## Exercise objective
Pick each line containing the word "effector" out of the data below.

[Start of Attachment]

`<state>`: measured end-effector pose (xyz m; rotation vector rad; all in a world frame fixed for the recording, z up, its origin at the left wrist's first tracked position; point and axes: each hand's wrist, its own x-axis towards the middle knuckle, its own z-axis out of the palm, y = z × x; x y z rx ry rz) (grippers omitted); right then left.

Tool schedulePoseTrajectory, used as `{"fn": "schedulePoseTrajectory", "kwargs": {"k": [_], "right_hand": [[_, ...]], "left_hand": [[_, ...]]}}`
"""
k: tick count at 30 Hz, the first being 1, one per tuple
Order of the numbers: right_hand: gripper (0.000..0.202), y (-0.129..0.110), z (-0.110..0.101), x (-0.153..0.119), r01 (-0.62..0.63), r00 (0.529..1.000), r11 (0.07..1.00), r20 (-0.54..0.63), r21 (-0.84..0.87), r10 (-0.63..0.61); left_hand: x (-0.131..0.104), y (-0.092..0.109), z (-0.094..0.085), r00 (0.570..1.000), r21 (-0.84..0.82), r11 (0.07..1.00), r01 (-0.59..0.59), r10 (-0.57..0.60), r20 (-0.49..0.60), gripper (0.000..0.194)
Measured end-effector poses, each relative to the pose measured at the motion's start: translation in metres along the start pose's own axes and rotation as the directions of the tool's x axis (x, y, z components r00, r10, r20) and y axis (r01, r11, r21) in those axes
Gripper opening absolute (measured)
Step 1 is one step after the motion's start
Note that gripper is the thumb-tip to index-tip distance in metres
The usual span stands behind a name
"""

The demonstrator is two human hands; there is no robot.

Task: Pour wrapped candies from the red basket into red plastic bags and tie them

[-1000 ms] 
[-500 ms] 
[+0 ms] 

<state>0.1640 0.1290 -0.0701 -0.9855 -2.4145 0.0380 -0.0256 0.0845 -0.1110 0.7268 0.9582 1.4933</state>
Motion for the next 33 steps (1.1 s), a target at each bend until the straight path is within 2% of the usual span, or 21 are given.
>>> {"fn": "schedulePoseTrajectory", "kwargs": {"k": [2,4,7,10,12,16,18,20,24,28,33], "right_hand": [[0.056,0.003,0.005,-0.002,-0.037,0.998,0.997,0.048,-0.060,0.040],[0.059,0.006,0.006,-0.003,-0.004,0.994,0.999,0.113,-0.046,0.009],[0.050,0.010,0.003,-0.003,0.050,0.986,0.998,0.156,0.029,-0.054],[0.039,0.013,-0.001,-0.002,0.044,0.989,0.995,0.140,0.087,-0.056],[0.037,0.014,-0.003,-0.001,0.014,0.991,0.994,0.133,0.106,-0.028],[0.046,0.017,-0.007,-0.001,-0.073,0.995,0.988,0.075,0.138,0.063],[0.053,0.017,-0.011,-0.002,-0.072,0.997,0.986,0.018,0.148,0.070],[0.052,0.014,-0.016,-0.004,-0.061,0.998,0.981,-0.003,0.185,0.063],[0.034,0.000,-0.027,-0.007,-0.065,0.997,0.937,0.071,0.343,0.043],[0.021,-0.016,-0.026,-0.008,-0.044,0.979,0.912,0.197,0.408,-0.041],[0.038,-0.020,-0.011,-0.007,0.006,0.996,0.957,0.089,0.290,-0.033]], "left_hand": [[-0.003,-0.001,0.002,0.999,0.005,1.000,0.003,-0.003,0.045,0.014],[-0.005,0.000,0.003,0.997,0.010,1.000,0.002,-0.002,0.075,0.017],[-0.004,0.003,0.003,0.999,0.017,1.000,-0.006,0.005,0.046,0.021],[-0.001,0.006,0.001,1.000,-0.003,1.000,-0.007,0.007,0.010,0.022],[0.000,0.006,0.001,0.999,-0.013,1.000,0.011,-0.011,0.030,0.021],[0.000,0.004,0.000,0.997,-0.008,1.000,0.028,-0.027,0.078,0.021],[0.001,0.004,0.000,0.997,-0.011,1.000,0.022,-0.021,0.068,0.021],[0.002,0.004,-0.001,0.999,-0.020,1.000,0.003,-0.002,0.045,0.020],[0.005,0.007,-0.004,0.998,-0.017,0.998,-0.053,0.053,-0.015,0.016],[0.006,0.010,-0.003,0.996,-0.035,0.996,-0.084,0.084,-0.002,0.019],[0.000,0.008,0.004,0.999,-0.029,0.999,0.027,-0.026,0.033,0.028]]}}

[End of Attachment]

## Result of the task
`<state>`: measured end-effector pose (xyz m; rotation vector rad; all in a world frame fixed for the recording, z up, its origin at the left wrist's first tracked position; point and axes: each hand's wrist, its own x-axis towards the middle knuckle, its own z-axis out of the palm, y = z × x; x y z rx ry rz) (grippers omitted); right then left.
Measured end-effector poses, each relative to the pose measured at the motion's start: translation in metres along the start pose's own axes and rotation as the directions of the tool's x axis (x, y, z components r00, r10, r20) and y axis (r01, r11, r21) in those axes

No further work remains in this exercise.